MILC has a couple of advantages over the current estimation method. First, the assumption is often made that the population registers are free of error. If a variable is measured both in the population register and in a sample survey and the scores on these variables contradict each other, the register score usually overrides the survey score because of this assumption. In other words, sample survey data are ignored for the part that is also observed in a register. Second, for the current procedure, it is not easy to compute uncertainty measures that capture all steps of the estimation process, including the uncertainty due to the missing and conflicting values in the linked data-sets. For MILC on the other hand it is well-established how variances can be properly estimated. Third, the data processing procedure that is currently used contains a specific sequence of steps, where decisions made at one step are influenced by decisions made at previous steps. For instance, if there are two conflicting values for the same person, then one of these is chosen in the “micro-integration” step. In the subsequent weighting and macro integration steps only one value is used. Thus, the availability of the different values is ignored in the final estimation of the census tables. Basically, MILC exploits information provided by all observed values in contrast to the current procedure.

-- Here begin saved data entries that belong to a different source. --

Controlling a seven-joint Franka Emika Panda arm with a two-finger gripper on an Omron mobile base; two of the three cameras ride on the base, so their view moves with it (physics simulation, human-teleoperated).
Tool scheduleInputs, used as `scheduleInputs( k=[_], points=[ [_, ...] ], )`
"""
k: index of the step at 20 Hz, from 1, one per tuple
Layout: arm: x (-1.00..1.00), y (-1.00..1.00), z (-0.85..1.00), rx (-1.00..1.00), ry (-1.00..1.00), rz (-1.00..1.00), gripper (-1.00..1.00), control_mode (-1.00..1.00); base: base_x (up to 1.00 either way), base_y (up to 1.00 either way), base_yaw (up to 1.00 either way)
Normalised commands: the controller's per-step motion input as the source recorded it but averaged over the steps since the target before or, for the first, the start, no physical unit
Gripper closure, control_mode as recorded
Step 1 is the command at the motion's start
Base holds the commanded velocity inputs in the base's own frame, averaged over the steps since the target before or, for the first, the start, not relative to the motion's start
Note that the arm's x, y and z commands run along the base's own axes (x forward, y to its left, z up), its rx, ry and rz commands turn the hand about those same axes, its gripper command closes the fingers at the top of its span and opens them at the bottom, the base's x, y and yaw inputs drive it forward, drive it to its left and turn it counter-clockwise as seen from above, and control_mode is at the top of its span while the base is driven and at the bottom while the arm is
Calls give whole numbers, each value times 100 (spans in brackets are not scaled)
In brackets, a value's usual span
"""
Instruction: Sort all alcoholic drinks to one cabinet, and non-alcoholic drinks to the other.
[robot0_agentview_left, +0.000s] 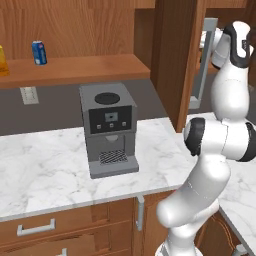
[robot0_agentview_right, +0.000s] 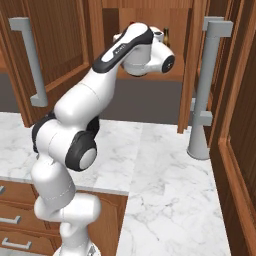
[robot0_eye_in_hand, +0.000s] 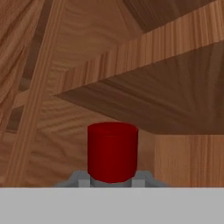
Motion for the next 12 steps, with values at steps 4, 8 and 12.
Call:
scheduleInputs(
  k=[4, 8, 12],
  points=[
    [5, 0, -17, 0, 0, 0, 100, -100, 0, 0, 0],
    [11, 0, -14, 0, 0, 0, 100, -100, 0, 0, 0],
    [19, 4, -11, 0, 0, 0, 100, -100, 0, 0, 0]
  ],
)
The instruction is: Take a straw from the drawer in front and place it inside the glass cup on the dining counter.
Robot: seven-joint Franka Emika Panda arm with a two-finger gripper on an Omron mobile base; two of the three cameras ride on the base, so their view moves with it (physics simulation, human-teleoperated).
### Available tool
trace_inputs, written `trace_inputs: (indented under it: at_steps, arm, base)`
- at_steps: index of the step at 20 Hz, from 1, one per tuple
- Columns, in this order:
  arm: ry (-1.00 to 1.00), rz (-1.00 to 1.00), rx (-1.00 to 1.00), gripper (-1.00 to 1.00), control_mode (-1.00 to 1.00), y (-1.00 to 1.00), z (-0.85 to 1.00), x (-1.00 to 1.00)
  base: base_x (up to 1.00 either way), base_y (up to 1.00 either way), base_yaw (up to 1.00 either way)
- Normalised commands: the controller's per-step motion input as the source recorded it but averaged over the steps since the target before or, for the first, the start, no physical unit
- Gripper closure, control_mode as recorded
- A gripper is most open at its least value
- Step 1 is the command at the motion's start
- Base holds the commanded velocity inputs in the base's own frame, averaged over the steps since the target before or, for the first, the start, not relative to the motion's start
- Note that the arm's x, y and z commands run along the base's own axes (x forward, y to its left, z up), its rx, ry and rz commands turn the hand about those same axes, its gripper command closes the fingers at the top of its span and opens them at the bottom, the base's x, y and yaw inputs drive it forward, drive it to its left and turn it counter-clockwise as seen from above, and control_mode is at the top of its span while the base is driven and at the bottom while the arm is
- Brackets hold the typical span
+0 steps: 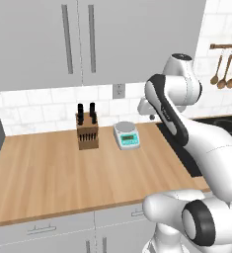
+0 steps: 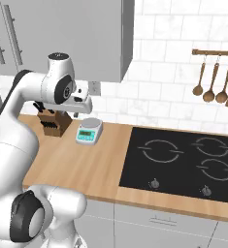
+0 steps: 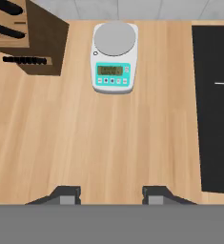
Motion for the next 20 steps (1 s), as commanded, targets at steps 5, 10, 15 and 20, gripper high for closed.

3.2 The census table under investigation

The starting point of this simulation study is an existing census table, which can be downloaded from Census Hub (Census Hub, 2017). This table comprises 2,691,477 persons who where living in the region “Noord-Holland” in the Netherlands in 2011. This census table is a cross-table between the following six variables:

Age in 21 categories: under 5 years; 5 to 9 years; 10 to 14 years; 15 to 19 years; 20 to 24 years; 25 to 29 years; 30 to 34 years; 35 to 39 years; 40 to 44 years; 45 to 49 years; 50 to 54 years; 55 to 59 years; 60 to 64 years; 65 to 69 years; 70 to 74 years; 75 to 79 years; 80 to 84 years; 85 to 89 years; 90 to 94 years; 95 to 99 years; 100 years and over.
Marital status in eight categories: never married; married; widowed; divorced; registered partnership; widow of registered partner; divorced from registered partner; not stated.
Gender in two categories: male; female.
Place of birth in five categories: the Netherlands; a country within the European Union; a country outside the European Union; other; not stated.
Type of family nucleus in which a person lives in five categories: partners; lone parents; sons/daughters; not stated; not applicable.
Country of citizenship in five categories: Dutch citizen; citizen of a country within the European Union; citizen of a country outside the European Union; stateless; not stated.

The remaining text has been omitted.